**Task brief**
The lines below that include the word "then" are to be reported.

**Information supplied**
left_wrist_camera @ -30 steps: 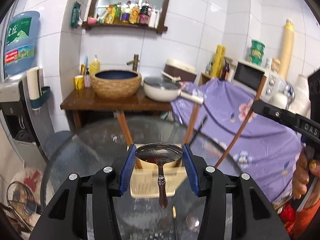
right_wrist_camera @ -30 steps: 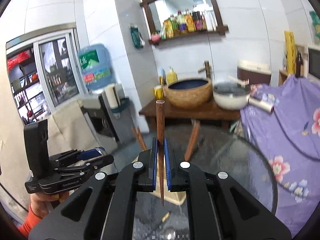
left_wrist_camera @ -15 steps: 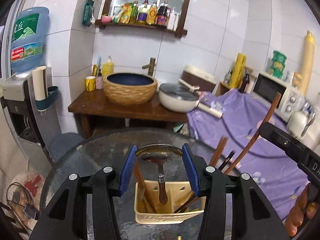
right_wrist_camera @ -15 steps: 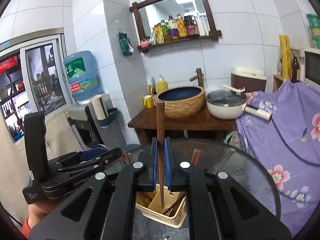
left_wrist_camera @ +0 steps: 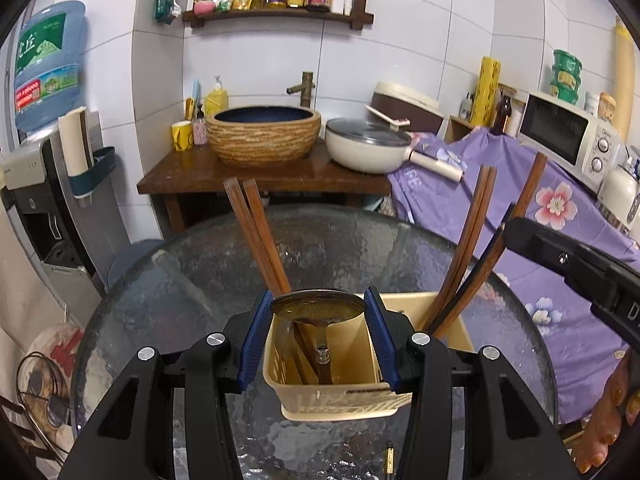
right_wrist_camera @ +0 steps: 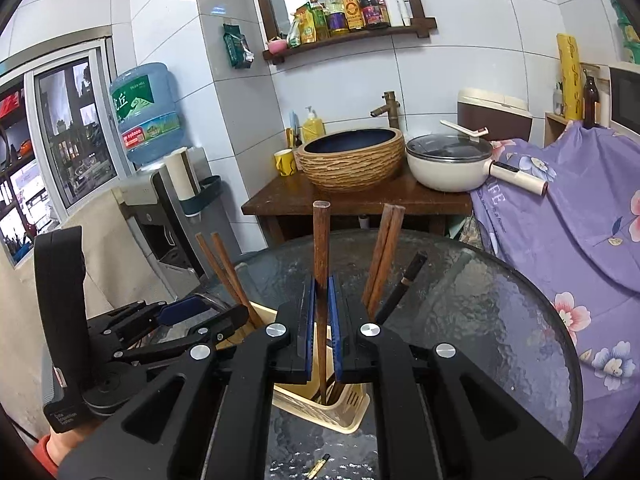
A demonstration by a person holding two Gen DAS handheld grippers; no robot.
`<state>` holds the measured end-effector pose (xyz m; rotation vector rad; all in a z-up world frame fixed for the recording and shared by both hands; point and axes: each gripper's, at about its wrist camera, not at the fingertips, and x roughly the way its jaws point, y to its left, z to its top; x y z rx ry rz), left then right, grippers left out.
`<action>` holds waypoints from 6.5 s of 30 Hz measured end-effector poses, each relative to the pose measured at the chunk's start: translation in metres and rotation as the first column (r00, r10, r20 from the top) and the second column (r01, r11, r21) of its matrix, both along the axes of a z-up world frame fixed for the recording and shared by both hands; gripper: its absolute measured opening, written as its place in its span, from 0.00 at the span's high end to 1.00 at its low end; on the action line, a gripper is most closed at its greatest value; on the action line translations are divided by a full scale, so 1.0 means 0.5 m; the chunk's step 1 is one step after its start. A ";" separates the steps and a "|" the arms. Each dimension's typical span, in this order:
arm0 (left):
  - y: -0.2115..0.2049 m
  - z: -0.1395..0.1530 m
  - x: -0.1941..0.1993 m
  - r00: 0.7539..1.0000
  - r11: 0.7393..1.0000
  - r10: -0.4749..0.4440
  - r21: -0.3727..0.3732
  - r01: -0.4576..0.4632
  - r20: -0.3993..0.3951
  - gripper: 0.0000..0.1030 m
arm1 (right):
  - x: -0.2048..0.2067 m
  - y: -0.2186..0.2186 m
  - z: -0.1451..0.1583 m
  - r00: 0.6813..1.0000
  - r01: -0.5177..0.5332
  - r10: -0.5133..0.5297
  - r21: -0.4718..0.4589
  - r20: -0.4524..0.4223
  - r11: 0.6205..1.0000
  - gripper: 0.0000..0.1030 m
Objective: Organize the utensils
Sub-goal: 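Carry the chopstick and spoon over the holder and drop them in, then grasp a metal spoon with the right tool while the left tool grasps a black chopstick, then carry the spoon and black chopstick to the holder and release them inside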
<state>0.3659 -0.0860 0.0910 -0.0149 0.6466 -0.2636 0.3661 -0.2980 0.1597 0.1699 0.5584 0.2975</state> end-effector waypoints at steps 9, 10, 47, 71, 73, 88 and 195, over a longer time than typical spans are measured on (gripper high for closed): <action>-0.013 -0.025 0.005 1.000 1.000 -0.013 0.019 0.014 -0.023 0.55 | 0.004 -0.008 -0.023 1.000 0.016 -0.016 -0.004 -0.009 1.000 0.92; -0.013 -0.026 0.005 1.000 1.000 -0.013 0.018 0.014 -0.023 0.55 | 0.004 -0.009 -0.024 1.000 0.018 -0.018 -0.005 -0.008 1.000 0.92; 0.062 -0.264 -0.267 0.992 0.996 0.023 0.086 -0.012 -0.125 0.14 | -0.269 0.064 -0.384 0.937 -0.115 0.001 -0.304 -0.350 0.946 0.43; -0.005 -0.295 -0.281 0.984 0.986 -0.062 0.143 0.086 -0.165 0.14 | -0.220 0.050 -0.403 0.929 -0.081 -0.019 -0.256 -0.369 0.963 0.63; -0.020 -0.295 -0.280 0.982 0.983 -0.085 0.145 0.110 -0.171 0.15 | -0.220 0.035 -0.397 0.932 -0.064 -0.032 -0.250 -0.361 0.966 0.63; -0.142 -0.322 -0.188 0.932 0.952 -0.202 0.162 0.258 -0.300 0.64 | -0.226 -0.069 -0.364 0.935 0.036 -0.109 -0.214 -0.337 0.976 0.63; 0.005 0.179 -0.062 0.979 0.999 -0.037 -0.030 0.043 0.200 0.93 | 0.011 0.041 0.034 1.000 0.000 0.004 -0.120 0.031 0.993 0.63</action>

**Result for this task**
`<state>` holds the measured end-effector pose (xyz m; rotation vector rad; all in a z-up world frame fixed for the recording and shared by both hands; point and axes: each gripper's, at about its wrist camera, not at the fingertips, and x roughly the way its jaws point, y to its left, z to its top; x y z rx ry rz), left then right, grippers left out.
Sub-goal: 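Carry the chopstick and spoon over the holder and drop them in, then grasp a metal spoon with the right tool while the left tool grasps a black chopstick, then carry the spoon and black chopstick to the holder and release them inside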

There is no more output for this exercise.